### Task description
Look through the data below and return each line where "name" appears.

### Data excerpt
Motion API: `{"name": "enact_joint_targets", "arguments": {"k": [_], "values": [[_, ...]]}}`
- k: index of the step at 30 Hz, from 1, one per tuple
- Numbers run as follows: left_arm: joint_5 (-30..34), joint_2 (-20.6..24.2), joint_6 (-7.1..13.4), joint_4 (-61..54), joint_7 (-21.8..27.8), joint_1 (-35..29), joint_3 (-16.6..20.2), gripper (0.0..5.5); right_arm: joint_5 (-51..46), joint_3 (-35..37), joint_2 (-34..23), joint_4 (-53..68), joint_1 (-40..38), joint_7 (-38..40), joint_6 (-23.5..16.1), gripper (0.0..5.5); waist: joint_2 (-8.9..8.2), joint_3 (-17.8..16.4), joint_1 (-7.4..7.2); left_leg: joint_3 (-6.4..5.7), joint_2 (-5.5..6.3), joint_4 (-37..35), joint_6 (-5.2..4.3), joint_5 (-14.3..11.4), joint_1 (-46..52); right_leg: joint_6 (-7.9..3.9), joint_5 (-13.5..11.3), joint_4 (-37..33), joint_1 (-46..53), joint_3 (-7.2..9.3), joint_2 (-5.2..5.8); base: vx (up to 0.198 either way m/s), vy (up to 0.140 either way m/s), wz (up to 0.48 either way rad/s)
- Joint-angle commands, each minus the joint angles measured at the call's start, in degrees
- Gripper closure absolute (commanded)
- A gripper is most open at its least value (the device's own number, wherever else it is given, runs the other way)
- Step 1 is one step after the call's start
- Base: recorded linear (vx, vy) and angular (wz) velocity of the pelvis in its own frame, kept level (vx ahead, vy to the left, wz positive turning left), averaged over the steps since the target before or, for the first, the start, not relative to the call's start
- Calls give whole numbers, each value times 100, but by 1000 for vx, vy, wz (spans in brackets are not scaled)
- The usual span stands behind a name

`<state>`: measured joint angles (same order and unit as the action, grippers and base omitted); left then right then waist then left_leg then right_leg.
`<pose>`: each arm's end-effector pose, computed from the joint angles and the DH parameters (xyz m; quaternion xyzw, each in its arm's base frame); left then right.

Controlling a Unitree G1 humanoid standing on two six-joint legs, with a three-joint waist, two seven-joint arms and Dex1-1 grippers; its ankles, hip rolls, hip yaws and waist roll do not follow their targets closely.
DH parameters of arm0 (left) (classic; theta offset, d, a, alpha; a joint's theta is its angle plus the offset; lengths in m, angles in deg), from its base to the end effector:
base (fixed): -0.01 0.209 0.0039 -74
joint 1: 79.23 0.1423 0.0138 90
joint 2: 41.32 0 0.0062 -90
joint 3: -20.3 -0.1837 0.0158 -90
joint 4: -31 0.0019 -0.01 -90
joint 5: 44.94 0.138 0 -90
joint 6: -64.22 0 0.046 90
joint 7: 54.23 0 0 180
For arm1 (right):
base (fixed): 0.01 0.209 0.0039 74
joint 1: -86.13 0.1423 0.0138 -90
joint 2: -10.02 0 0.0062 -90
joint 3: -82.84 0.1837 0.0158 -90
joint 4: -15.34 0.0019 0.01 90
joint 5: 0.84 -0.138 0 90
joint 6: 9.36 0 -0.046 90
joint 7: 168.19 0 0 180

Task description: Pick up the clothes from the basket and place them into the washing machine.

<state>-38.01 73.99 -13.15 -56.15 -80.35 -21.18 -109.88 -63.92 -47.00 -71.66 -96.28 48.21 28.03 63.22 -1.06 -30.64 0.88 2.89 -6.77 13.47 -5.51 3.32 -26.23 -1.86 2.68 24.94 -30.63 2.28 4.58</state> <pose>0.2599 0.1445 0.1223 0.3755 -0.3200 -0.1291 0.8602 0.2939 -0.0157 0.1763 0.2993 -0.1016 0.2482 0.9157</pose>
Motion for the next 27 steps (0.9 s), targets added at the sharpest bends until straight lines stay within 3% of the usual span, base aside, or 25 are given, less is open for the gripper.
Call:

### Result of this exercise
Motion API: `{"name": "enact_joint_targets", "arguments": {"k": [_], "values": [[_, ...]]}}`
- The usual span stands behind a name

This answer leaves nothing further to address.